Despite the impressive analyses by institutes, there have not been the over-arching books stating the values of a free society. Hayek in “The Intellectuals and Socialism” described the strategy of success of the Socialists. Their scholarly works set forth the values of a command society. They became the framework for the essayists and journalists to write about current events. The widespread acceptance of the assumptions of government intervention permitted left journalists to write unchallenged regarding issues.

From Hayek’s The Road to Serfdom there was a period of active challenge to the growth of the Welfare State. Classical Liberal scholars wrote classics which we gratefully study. The many tens of millions who died in the Soviet Gulags and Mao’s labor camps were reminders of the growth of the state. Today are we so comfortable that we need not concern ourselves with long-term prospects? Will we be like Bishop Talleyrand? He escaped the Terror by roughing it a short time in America and declared: “No one who did not live before the French Revolution can imagine how comfortable life was.”

Where are today’s scholarly products of Classical Liberal scholarship? Do Classical Liberals lack the incentives that there is not an immediate threat to “our lives, our fortunes and our sacred honor?” Is our immediate situation so comfortable that there is no motivation to challenge opposing systems of ideas?

Think of the Classical Liberals who are members or not of the Mont Pelerin Society? Can we feel confident that the intellectual power that existed in the past is continuing? At the last general meeting of the Mont Pelerin Society organized in London by John Blundell we had the immense pleasure of hearing that the Swedish Nobel Committee in Economic Science had awarded the 2002 prize to Vernon Smith of George Mason University.

We can think of several members who deserve the Nobel Prize. But, I do wonder about the future beyond them.

Economics is not the only discipline in which Classical Liberalism does not appear to be producing distinguished work. Perhaps it is the problem of specialization. In order to achieve tenure and promotion, scholars must produce to the narrow demands of their departments. Their focus is aimed below the horizon. Lots of small pieces do not add up to widely read contributions.  Similarly, such work must be non-controversial. Safety in the ordinary can mean work that stays below a higher radar screen.

Many persons are doing fine work which I appreciate.
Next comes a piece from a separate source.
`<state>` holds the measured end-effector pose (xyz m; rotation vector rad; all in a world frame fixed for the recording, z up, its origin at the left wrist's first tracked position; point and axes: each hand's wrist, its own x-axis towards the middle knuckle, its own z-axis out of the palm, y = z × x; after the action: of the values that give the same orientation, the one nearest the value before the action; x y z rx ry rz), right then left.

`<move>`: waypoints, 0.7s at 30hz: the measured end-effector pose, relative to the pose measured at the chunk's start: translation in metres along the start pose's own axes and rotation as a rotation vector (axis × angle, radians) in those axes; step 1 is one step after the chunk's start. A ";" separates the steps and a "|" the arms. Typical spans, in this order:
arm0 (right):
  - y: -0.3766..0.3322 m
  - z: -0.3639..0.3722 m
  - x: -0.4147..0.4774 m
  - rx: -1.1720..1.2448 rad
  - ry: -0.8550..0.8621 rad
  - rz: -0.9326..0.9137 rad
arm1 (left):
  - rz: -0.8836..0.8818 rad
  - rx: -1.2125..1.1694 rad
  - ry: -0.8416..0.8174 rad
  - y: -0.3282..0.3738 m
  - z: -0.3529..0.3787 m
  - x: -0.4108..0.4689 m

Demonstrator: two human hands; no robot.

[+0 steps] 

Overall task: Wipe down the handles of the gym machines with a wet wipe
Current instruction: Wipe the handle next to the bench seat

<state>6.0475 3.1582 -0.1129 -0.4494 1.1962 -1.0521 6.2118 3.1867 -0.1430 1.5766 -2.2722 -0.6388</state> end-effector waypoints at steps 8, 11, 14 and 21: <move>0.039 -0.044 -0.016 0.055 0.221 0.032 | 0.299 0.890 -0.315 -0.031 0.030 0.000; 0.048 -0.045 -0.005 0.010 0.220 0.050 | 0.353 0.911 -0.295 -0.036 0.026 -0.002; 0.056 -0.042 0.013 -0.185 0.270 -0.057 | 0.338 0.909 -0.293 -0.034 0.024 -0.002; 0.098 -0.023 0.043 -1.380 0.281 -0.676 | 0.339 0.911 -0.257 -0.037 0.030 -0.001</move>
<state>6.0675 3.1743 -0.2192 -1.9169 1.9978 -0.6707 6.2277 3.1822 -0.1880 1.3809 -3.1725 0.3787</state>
But, few are making an impact.

I can think of very important work in economics by Robert Barro, Deepak Lal, Roland Vaubel and Bruno Frey; in law by Richard Epstein and Randy Barnett; in American social history by David Beito; in political philosophy by Anthony de Jasay and Chandran Kukathas; on private education and the poor by James Tooley. Their work properly has received wide attention. The Harvard historian Richard Pipes’ Property and Freedom and Fareed Zakaria’s The Future of Freedom have been valuable contributions. The books and the hands-on work of Hernando de Soto (winner of the 2004 Friedman Prize for Liberty) has been spectacular. The work of few others now has received the wide attention which the work of George Gilder and Charles Murray received two decades ago.

I fear that Classical Liberals are shrinking as a scholarly force before the intellectual public.
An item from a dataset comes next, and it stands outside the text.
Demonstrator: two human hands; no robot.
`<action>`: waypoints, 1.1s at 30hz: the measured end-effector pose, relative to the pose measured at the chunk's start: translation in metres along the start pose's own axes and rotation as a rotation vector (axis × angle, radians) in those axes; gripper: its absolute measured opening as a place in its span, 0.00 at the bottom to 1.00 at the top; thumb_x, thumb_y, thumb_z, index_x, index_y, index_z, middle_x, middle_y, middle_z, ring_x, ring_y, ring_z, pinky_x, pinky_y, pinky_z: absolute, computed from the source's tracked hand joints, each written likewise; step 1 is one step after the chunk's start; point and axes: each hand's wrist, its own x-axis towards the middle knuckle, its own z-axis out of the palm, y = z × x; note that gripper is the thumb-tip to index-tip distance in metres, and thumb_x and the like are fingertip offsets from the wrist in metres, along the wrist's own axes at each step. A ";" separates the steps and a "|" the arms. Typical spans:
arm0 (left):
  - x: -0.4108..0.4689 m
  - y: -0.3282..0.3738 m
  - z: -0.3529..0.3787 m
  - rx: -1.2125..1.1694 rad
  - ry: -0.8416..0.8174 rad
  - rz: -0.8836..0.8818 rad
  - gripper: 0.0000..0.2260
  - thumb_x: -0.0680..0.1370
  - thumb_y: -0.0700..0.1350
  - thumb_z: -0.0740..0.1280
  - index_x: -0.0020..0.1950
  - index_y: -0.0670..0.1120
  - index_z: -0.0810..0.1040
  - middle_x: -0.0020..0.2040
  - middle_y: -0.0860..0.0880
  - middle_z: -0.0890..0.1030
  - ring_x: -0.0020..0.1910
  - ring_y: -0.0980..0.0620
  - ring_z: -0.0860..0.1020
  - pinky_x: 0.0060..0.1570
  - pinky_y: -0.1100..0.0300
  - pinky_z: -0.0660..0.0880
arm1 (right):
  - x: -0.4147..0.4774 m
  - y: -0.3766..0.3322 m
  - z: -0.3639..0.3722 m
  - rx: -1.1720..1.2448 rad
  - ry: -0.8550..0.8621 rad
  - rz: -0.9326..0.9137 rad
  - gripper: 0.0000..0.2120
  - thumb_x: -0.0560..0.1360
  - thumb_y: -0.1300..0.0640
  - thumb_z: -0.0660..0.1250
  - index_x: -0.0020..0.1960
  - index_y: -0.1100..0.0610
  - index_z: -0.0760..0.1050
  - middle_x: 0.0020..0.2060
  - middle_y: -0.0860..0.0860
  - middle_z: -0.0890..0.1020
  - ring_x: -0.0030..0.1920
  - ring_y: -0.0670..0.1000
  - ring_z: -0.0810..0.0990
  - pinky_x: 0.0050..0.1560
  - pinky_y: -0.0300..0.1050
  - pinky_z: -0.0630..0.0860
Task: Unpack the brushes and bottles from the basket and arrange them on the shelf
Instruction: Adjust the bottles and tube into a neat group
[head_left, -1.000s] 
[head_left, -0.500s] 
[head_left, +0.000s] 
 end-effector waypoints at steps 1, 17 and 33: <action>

I think that it is valuable for us to look around us and consider the present and the future.

Where will the future Classical Liberal scholars come from if we see fewer of them making a mark today?

Do we know whether the new technology will have an impact. If academic specialization has detached scholars from the educated public, is there emerging a new public humanities?

What were the sources of Classical Liberal scholarship in the 1950s and 1960s which produced so many stars? Who were the personalities and the institutions which attracted young scholars to become Classical Liberal leaders?

It is our duty to address the questions of what were the sources of Classical Liberal scholarship in the 1950s and 1960s, and what were the personalities and institutions which had attracted young scholars to become Classical Liberal leaders.  We do not want Classical Liberalism to calmly fade into the sunset.